### TASK INSTRUCTIONS
Pictures don't belong in the copy; print all the records exactly.
▼
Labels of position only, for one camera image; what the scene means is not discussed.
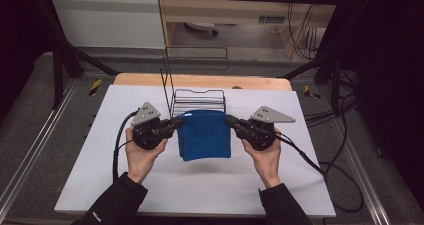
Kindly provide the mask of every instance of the blue towel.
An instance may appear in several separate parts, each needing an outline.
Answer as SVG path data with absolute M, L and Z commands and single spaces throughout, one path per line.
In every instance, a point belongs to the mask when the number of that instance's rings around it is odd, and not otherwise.
M 180 116 L 185 123 L 177 130 L 178 146 L 185 162 L 231 157 L 231 131 L 224 122 L 224 112 L 192 110 Z

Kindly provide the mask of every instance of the gray metal bracket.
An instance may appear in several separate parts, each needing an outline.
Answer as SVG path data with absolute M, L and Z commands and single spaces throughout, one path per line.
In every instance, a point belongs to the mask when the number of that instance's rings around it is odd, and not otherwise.
M 137 126 L 140 123 L 145 123 L 147 121 L 153 120 L 160 116 L 160 112 L 153 107 L 149 102 L 145 102 L 143 106 L 138 110 L 137 115 L 135 115 L 134 120 L 131 122 L 131 126 Z
M 296 119 L 267 106 L 260 107 L 250 116 L 250 118 L 264 123 L 296 122 Z

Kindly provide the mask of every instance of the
▲
### YOUR SOLUTION
Labels of position only, for one camera image; what the scene means is not discussed.
Kindly provide the mask of every instance of the blue towel.
An instance may appear in several separate parts, each needing an outline.
Answer as SVG path data with absolute M, L and Z commands and single spaces throughout, one path per line.
In every instance, a point belongs to the mask when the number of that instance's rings around it is odd, and not otherwise.
M 180 116 L 185 123 L 177 130 L 178 146 L 185 162 L 231 157 L 231 131 L 224 122 L 224 112 L 192 110 Z

Kindly provide the mask of every instance of the gray metal bracket.
An instance may appear in several separate parts, each needing an outline.
Answer as SVG path data with absolute M, L and Z commands and single spaces throughout, one path per line.
In every instance, a point belongs to the mask when the number of that instance's rings around it is odd, and not otherwise.
M 137 126 L 140 123 L 145 123 L 147 121 L 153 120 L 160 116 L 160 112 L 153 107 L 149 102 L 145 102 L 143 106 L 138 110 L 137 115 L 135 115 L 134 120 L 131 122 L 131 126 Z
M 296 119 L 267 106 L 260 107 L 250 116 L 250 118 L 264 123 L 296 122 Z

Kindly provide the mask of every instance of the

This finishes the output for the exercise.